Problem description – Below are some records. Print exactly the lines between the one holding "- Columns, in" and the one holding "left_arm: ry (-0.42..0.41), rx", inclusive, and nothing else.

Information supplied –
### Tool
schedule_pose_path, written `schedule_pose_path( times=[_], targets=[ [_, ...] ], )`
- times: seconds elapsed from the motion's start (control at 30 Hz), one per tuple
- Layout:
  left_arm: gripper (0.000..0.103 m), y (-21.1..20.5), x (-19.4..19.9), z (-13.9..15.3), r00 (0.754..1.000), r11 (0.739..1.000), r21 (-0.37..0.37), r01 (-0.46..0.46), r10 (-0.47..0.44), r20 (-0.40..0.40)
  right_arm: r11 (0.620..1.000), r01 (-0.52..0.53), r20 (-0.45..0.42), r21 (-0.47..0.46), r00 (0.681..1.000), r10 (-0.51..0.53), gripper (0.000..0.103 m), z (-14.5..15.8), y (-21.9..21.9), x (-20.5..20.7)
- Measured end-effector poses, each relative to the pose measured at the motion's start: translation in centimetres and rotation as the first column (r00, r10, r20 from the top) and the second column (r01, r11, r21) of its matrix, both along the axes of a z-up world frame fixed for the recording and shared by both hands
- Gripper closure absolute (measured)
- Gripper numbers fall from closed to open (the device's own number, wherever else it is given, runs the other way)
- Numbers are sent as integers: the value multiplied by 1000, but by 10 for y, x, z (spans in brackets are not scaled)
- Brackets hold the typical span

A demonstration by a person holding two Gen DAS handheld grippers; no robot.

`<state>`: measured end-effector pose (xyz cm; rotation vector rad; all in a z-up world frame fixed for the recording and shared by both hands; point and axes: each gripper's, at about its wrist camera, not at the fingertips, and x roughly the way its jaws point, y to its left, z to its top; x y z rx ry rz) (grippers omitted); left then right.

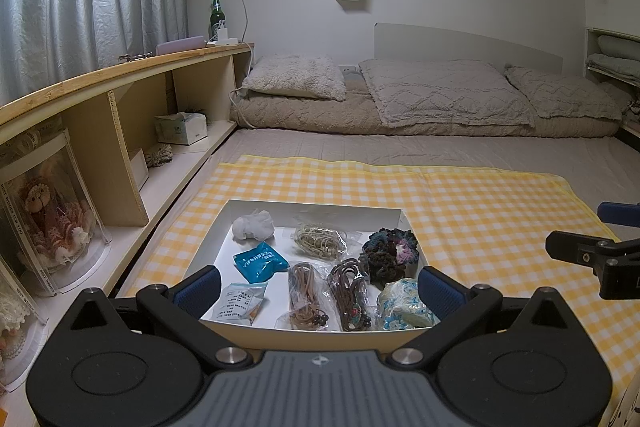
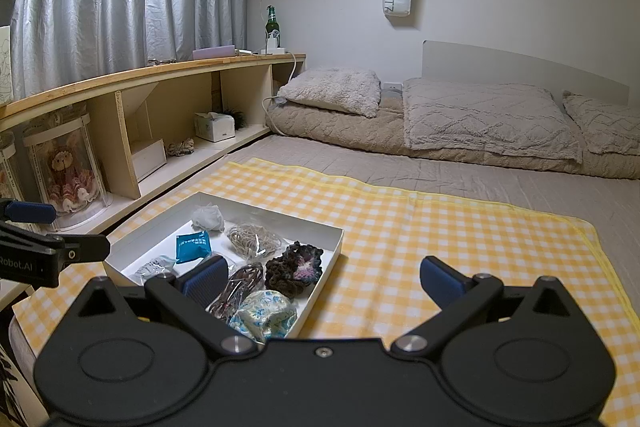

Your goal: Organize soft objects

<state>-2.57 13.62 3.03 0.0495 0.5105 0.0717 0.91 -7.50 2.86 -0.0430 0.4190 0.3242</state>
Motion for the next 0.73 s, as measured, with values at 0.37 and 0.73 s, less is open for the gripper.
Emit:
schedule_pose_path(
  times=[0.37,0.73],
  targets=[
    [0,0,0,0,1000,1000,3,0,0,0,1000,1,-1,1,1000,-1,0,0,1,0],
    [0,1,0,-1,1000,1000,2,-1,2,-2,1000,1,-1,2,1000,-1,0,0,0,0]
  ],
)
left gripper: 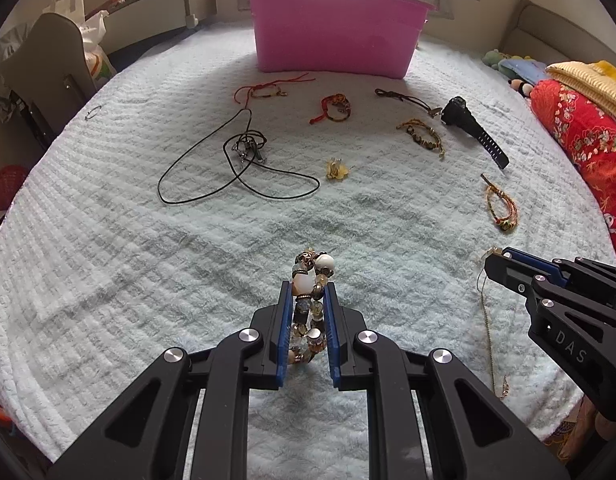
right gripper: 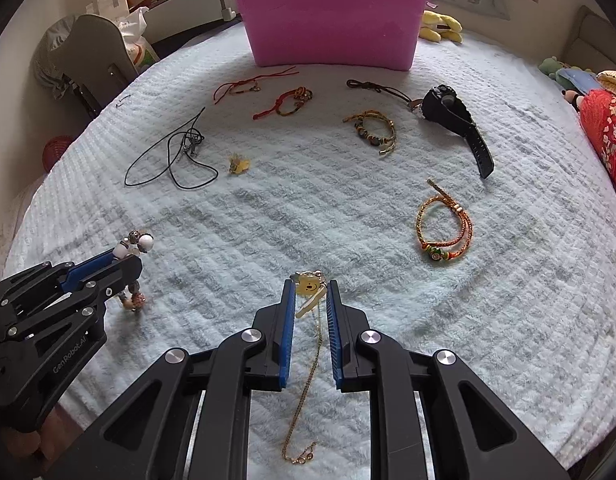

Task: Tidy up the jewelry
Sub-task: 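Lift the beaded bracelet with the left tool and carry it over the pink tub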

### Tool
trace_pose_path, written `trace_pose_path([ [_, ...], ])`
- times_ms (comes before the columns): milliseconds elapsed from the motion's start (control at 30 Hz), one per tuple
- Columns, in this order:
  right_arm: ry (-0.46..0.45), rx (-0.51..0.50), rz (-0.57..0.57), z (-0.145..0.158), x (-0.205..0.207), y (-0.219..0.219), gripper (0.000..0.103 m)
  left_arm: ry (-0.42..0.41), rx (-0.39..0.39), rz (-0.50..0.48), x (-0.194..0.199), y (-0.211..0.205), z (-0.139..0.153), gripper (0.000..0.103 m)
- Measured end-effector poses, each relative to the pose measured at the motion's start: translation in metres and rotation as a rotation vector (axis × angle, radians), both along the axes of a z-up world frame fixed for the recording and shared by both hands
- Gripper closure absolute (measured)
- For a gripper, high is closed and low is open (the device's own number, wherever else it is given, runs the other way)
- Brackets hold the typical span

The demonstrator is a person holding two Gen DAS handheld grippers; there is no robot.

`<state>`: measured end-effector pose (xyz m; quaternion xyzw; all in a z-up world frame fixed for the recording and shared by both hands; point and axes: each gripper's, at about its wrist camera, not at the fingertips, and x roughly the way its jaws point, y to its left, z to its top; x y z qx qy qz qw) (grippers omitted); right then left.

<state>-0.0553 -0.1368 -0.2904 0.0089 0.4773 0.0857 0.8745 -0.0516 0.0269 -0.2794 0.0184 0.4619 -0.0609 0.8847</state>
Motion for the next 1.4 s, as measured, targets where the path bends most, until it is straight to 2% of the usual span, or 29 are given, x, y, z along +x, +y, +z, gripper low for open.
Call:
trace_pose_path([
  [200, -0.007, 0.014, -0.015, 0.039, -0.001, -0.01, 0.088, -0.022, -0.004, -0.015, 0.006, -0.005, 0.043, 0.088],
  [467, -0.045, 0.046, -0.037, 0.114, 0.005, -0.038, 0.088, -0.051, -0.035, -0.004, 0.023, -0.017, 0.118, 0.088],
  [800, -0.109, 0.091, -0.055, 0.218, 0.049, -0.073, 0.088, -0.064, -0.065, 0.012, 0.066, -0.023, 0.215, 0.088],
  [1033, -0.151, 0.119, -0.073, 0.273, 0.115, -0.077, 0.088, -0.099, -0.088, -0.006, 0.131, -0.018, 0.26, 0.088],
  [1400, -0.16, 0.161, -0.15, 0.32, 0.256, -0.063, 0.088, -0.12, -0.134, -0.116, 0.277, -0.02, 0.291, 0.088],
])
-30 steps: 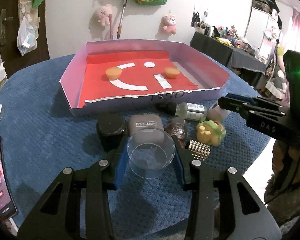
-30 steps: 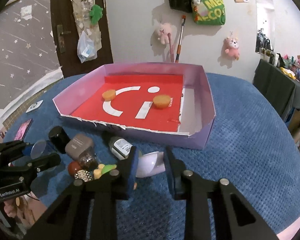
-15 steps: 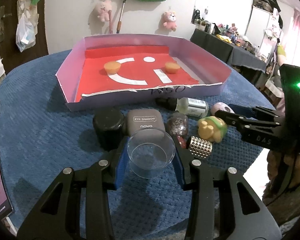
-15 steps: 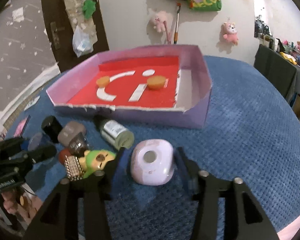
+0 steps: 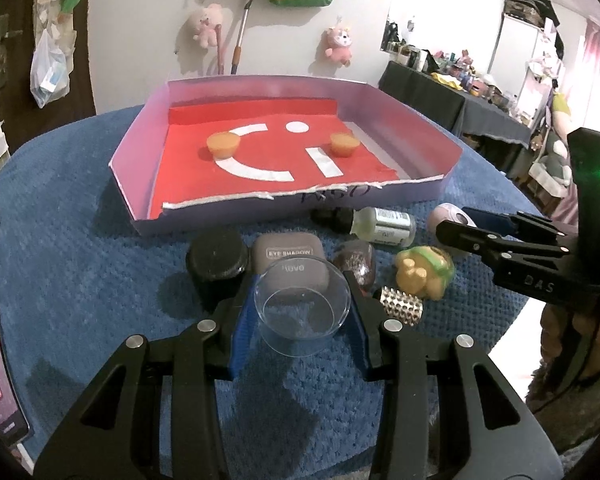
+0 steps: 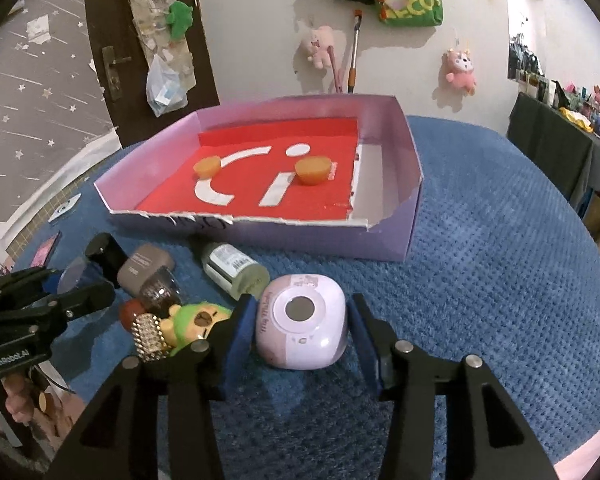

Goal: Organize rigid objects
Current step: 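Carry the clear cup and white device into the box and lower them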

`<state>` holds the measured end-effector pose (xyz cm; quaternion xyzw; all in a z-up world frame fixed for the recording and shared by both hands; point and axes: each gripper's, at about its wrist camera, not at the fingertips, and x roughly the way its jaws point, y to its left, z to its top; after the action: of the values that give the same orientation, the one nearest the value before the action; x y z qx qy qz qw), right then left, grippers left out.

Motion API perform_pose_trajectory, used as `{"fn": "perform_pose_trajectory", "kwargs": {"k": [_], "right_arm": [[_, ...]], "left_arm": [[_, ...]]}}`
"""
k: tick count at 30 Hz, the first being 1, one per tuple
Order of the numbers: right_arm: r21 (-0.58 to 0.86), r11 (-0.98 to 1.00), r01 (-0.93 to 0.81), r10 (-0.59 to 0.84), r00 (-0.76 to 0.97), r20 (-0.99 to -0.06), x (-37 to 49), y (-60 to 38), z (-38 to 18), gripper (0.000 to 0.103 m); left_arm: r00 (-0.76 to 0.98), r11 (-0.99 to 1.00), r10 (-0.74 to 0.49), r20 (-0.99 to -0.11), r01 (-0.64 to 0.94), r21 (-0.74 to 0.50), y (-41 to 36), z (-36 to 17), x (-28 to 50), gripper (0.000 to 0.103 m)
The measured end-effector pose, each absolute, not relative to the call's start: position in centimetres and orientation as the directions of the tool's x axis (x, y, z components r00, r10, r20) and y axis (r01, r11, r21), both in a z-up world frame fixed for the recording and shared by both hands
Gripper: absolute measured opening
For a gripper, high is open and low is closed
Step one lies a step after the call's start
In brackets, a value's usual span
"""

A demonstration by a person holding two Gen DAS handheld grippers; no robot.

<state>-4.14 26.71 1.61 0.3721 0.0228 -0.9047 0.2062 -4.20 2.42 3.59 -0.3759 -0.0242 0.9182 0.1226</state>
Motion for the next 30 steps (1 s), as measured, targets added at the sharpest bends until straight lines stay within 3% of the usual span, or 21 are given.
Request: {"fn": "perform_pose_trajectory", "kwargs": {"k": [30], "right_arm": [[0.070, -0.881, 0.469, -0.409, -0.676, -0.614, -6.5, 23.9, 6.5, 0.050]], "left_arm": [[-0.723, -0.965, 0.261, -0.640, -0.221, -0.144, 2.0, 6.7, -10.4, 0.038]]}}
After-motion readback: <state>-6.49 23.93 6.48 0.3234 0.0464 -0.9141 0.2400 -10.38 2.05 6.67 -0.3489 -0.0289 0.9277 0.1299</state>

Written response –
- Columns, in this order:
  right_arm: ry (-0.46..0.45), rx (-0.51..0.50), rz (-0.57..0.57), z (-0.145..0.158), x (-0.205..0.207), y (-0.219..0.219), gripper (0.000..0.103 m)
  left_arm: ry (-0.42..0.41), rx (-0.39..0.39), rz (-0.50..0.48), x (-0.194..0.199), y (-0.211..0.205), z (-0.139..0.153), gripper (0.000..0.103 m)

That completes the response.